Transcribe the whole listing exactly.

_COLLECTED DATA_
━━━━━━━━━━━━━━━━━━━━━━━━━━━━━━

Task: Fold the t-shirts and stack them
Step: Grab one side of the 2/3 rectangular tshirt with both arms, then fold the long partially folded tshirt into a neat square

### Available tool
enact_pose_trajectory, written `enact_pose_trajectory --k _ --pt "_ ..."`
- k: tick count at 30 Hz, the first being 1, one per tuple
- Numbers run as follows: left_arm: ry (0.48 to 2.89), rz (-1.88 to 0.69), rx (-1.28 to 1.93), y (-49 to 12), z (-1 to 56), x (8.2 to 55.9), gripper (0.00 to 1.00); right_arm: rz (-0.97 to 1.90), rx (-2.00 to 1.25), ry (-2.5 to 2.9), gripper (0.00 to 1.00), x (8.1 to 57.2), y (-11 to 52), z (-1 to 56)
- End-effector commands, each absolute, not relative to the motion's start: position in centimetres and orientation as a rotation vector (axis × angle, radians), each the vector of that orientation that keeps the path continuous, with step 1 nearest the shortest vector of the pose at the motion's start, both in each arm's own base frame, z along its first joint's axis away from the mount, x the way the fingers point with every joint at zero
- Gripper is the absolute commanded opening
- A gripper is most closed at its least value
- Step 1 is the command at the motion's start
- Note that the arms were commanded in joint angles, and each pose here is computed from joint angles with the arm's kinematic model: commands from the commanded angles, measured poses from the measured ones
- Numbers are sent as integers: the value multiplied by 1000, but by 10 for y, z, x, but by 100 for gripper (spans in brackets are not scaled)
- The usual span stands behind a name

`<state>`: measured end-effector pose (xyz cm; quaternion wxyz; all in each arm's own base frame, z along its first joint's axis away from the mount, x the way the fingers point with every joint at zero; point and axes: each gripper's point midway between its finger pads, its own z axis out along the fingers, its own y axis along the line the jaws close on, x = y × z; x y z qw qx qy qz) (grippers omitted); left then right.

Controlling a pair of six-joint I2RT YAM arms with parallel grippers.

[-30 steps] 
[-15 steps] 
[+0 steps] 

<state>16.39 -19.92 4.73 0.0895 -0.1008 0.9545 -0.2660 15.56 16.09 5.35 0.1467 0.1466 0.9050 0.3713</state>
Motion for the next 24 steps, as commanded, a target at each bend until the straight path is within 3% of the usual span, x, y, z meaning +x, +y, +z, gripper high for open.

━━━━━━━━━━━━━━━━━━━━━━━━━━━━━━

_RESPONSE BOX_
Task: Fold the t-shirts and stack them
Step: Grab one side of the 2/3 rectangular tshirt with both arms, then fold the long partially folded tshirt into a neat square

### Available tool
enact_pose_trajectory, written `enact_pose_trajectory --k _ --pt "_ ..."`
- k: tick count at 30 Hz, the first being 1, one per tuple
- Numbers run as follows: left_arm: ry (0.48 to 2.89), rz (-1.88 to 0.69), rx (-1.28 to 1.93), y (-49 to 12), z (-1 to 56), x (8.2 to 55.9), gripper (0.00 to 1.00); right_arm: rz (-0.97 to 1.90), rx (-2.00 to 1.25), ry (-2.5 to 2.9), gripper (0.00 to 1.00), x (8.1 to 57.2), y (-11 to 52), z (-1 to 56)
- End-effector commands, each absolute, not relative to the motion's start: position in centimetres and orientation as a rotation vector (axis × angle, radians), each the vector of that orientation that keeps the path continuous, with step 1 nearest the shortest vector of the pose at the motion's start, both in each arm's own base frame, z along its first joint's axis away from the mount, x the way the fingers point with every joint at zero
- Gripper is the absolute commanded opening
- A gripper is most closed at its least value
- Step 1 is the command at the motion's start
- Note that the arms were commanded in joint angles, and each pose here is computed from joint angles with the arm's kinematic model: commands from the commanded angles, measured poses from the measured ones
- Numbers are sent as integers: the value multiplied by 1000, but by 10 for y, z, x, but by 100 for gripper (spans in brackets are not scaled)
- The usual span stands behind a name

`<state>`: measured end-effector pose (xyz cm; quaternion wxyz; all in each arm's own base frame, z along its first joint's axis away from the mount, x the way the fingers point with every joint at zero; point and axes: each gripper's point midway between its finger pads, its own z axis out along the fingers, its own y axis along the line the jaws close on, x = y × z; x y z qw qx qy qz) (grippers omitted); left then right.

Controlling a pair of six-joint I2RT YAM arms with parallel grippers.

[-30 steps] 
[-15 steps] 
[+0 steps] 

<state>16.39 -19.92 4.73 0.0895 -0.1008 0.9545 -0.2660 15.56 16.09 5.35 0.1467 0.1466 0.9050 0.3713</state>
Motion for the next 24 steps, as commanded, a target at each bend until the straight path is within 3% of the usual span, x, y, z meaning +x, +y, +z, gripper high for open.

What the exercise required has been answered in full.